* Goal of the exercise
The entries below hold a line with "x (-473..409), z" and a line with "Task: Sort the". Return those lines and all that lie between them, exactly and only.
*** Records provided
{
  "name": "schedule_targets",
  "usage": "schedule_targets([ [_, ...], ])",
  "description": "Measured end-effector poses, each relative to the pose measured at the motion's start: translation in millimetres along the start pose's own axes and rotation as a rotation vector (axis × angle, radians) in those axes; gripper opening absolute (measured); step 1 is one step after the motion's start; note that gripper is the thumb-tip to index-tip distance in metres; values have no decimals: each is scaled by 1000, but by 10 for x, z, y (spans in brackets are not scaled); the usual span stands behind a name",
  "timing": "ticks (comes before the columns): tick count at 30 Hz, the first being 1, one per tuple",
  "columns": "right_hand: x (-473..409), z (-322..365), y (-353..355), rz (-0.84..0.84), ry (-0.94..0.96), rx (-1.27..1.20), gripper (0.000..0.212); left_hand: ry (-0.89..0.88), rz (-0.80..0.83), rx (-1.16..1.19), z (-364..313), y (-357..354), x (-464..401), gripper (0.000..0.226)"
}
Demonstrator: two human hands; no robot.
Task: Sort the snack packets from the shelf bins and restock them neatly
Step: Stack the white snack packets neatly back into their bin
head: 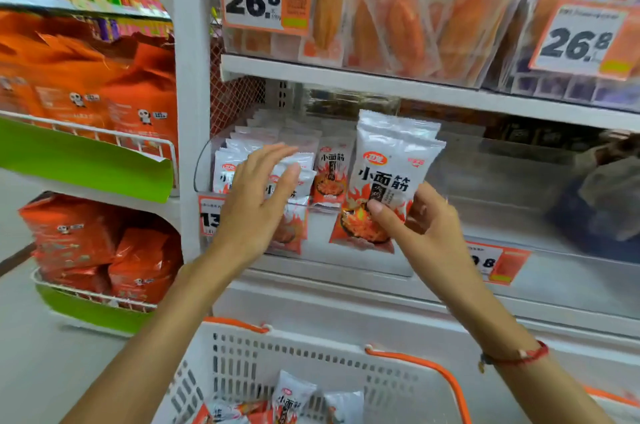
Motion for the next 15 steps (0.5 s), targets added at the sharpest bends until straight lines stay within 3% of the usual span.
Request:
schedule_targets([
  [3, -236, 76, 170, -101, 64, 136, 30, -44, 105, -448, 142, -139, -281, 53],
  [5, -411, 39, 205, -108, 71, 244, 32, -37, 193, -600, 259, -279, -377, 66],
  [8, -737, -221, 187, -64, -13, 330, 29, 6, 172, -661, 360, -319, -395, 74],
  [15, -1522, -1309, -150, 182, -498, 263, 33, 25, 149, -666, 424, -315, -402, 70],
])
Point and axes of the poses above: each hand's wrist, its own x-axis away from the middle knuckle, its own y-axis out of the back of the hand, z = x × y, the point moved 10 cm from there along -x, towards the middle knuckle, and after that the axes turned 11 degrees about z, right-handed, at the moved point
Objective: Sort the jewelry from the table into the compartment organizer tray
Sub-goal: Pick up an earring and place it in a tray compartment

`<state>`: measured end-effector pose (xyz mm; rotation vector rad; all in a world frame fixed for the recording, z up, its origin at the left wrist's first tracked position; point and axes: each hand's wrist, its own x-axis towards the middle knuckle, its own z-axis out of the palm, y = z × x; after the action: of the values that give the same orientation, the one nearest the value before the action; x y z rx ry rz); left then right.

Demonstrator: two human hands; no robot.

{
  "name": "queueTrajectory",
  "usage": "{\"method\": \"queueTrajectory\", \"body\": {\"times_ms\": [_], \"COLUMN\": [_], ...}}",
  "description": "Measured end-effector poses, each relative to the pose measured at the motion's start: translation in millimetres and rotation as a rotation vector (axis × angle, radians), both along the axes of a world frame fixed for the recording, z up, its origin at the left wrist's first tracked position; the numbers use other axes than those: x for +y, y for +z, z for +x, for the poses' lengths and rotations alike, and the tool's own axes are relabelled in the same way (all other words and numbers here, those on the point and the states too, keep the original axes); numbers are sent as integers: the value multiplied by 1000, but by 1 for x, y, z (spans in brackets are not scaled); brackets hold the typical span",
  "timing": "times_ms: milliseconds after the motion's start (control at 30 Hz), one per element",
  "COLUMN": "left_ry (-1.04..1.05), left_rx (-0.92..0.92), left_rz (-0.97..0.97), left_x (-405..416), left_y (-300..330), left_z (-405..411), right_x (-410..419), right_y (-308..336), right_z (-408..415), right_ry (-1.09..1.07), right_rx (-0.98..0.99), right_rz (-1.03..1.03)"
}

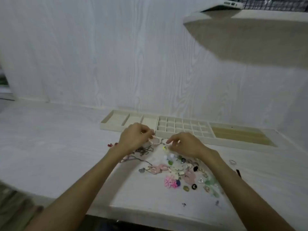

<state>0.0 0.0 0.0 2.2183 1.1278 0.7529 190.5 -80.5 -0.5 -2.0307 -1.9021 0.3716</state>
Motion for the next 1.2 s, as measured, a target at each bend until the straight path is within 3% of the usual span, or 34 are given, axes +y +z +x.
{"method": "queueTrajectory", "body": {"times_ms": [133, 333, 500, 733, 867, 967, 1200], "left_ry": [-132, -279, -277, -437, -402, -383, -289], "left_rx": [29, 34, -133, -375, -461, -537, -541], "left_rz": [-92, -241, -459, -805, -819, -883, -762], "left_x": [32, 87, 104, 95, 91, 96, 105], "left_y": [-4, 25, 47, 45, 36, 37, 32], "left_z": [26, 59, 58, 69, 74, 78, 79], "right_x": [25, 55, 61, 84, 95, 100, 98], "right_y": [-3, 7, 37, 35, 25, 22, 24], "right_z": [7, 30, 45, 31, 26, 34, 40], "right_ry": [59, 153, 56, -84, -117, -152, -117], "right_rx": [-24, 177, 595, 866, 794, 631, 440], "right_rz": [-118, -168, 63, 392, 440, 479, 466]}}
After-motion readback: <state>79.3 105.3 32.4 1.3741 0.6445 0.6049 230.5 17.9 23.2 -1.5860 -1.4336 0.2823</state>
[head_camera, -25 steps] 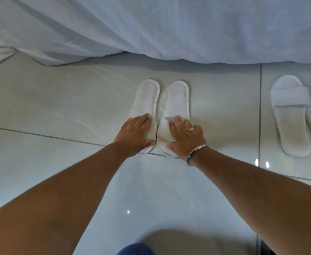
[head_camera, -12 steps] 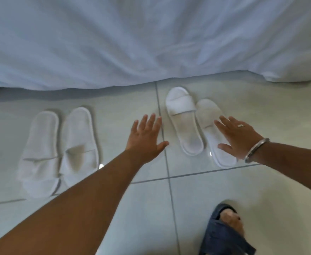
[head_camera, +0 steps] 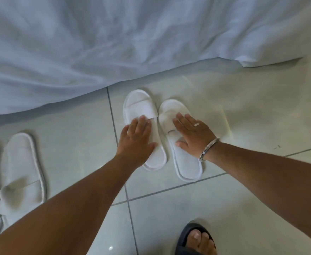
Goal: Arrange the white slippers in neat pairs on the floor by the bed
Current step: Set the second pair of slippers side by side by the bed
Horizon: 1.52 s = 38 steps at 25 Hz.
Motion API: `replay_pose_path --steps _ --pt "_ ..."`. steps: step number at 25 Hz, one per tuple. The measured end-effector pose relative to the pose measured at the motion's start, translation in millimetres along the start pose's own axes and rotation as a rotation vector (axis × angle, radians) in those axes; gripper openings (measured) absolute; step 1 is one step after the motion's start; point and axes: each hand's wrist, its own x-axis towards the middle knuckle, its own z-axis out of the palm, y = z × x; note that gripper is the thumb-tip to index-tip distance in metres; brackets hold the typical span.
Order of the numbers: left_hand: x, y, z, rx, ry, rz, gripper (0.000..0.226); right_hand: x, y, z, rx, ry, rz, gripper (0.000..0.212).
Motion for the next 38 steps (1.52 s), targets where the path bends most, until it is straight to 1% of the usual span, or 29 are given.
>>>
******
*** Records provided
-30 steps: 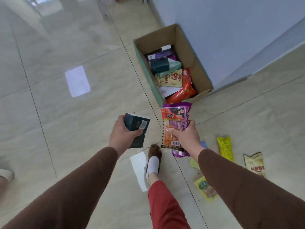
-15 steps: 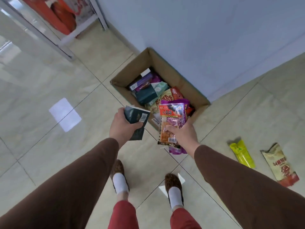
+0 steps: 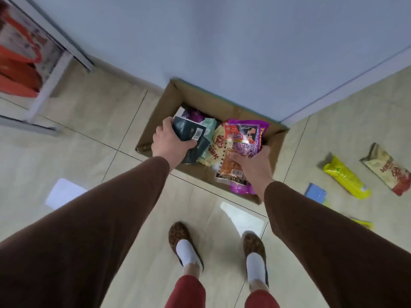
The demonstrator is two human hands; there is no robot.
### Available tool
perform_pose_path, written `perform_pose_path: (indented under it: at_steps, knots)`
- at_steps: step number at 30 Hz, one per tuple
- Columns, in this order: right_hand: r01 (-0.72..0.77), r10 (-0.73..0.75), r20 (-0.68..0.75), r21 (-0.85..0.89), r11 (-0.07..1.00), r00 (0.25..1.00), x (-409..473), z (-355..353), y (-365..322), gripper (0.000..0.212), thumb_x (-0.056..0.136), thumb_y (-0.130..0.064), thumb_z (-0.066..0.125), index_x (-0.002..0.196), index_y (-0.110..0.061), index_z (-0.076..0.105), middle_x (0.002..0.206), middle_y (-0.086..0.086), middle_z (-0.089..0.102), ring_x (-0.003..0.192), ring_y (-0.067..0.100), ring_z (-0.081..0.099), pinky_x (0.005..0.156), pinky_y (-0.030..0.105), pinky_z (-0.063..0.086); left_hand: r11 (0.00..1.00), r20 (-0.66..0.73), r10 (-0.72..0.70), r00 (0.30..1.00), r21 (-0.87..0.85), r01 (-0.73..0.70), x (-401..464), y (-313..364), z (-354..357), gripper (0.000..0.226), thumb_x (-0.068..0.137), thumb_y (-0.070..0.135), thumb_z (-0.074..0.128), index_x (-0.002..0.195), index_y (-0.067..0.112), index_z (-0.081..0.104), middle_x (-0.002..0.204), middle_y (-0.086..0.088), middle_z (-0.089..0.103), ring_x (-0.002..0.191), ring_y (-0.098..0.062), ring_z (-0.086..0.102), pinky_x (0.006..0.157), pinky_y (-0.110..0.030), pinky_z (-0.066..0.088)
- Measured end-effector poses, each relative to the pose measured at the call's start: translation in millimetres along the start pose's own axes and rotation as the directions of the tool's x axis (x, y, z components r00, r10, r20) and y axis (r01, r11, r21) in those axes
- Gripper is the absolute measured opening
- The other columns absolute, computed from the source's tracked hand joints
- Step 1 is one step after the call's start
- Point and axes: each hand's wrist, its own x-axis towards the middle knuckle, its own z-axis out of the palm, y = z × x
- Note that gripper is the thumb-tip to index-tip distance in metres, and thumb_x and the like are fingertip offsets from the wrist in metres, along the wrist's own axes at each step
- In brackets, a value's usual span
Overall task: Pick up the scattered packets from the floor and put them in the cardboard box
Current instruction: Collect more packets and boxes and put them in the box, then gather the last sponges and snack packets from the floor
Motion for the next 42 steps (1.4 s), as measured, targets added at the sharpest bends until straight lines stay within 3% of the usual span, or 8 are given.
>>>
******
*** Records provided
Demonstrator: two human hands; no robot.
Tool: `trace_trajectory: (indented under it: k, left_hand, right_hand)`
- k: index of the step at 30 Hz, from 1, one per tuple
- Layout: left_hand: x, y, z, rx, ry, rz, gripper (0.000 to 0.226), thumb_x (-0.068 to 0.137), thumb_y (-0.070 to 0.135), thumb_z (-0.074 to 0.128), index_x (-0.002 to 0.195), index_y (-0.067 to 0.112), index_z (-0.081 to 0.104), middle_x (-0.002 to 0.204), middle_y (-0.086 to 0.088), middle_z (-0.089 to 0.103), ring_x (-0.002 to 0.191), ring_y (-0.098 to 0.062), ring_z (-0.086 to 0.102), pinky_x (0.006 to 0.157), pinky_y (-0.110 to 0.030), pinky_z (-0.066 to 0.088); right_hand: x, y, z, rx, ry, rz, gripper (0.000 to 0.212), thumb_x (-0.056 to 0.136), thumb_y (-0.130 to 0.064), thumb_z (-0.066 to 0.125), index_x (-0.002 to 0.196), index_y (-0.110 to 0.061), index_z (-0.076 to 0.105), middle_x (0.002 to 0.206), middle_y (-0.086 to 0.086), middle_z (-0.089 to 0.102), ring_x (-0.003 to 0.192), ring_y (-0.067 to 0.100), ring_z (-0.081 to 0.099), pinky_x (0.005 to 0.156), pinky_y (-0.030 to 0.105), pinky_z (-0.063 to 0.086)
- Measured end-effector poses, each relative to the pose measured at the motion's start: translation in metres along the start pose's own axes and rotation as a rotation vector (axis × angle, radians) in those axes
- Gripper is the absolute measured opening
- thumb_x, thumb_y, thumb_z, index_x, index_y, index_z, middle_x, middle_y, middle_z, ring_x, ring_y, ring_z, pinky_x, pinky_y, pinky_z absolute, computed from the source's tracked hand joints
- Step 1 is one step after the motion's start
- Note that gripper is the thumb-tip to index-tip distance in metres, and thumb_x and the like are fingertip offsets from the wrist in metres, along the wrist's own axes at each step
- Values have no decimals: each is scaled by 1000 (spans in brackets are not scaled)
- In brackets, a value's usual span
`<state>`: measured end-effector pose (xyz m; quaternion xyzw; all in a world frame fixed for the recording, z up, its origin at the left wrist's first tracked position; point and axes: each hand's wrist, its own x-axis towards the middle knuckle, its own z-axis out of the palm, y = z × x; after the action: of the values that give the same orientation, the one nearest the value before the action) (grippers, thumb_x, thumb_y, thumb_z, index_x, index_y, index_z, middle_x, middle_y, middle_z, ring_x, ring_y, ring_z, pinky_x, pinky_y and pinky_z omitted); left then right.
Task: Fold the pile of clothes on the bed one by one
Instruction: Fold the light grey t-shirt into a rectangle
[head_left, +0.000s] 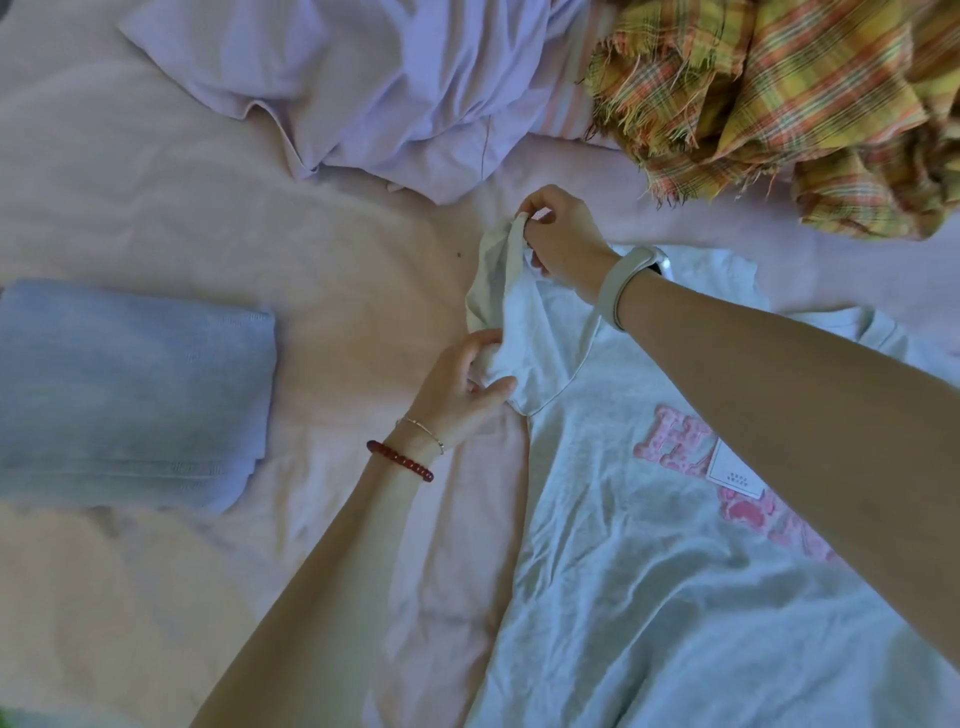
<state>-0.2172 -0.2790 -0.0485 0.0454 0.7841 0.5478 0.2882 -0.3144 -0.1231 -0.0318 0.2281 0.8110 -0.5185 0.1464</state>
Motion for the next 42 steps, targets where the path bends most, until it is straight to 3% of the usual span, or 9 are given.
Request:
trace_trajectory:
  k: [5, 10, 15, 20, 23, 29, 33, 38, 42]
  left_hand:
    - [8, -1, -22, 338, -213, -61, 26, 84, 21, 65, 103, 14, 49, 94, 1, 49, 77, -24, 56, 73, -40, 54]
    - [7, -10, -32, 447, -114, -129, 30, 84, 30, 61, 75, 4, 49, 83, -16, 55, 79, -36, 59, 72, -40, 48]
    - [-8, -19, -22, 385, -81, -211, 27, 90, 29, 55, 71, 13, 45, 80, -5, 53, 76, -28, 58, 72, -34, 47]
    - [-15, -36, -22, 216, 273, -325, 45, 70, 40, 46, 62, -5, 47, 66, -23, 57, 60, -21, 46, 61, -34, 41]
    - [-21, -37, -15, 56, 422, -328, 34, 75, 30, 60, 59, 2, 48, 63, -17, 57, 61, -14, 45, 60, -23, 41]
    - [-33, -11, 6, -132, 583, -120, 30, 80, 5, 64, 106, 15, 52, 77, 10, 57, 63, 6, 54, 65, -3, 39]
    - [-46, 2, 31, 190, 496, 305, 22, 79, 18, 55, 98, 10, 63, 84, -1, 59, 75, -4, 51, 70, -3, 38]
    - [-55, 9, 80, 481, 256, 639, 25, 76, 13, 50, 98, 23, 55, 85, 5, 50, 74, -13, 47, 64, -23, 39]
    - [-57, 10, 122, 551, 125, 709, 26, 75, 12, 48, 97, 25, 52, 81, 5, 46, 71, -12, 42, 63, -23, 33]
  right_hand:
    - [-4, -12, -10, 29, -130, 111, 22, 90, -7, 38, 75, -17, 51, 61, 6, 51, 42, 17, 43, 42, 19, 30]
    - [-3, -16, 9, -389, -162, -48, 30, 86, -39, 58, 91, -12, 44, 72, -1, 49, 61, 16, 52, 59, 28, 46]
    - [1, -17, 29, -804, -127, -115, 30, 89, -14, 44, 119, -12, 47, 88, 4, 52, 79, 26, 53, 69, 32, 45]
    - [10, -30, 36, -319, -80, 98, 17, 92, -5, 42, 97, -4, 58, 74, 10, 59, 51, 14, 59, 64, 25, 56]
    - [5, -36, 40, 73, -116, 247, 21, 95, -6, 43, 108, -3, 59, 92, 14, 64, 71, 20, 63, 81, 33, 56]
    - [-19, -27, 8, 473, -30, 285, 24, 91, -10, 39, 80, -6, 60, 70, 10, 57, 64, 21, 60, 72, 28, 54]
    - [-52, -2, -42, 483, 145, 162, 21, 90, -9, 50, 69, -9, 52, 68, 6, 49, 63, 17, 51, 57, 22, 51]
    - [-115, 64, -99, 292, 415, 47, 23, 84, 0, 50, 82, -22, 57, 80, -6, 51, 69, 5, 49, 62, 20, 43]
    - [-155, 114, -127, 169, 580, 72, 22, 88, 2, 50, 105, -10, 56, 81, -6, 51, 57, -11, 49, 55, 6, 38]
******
* Result
  "columns": "right_hand: x (-473..409), z (-322..365), y (-353..355), rz (-0.84..0.84), ry (-0.94..0.96), rx (-1.27..1.20), gripper (0.000..0.212); left_hand: ry (-0.89..0.88), rz (-0.80..0.83), rx (-1.16..1.19), z (-364..313), y (-357..354), x (-464..401), gripper (0.000..0.226)"
}
Demonstrator: two human hands; no robot.
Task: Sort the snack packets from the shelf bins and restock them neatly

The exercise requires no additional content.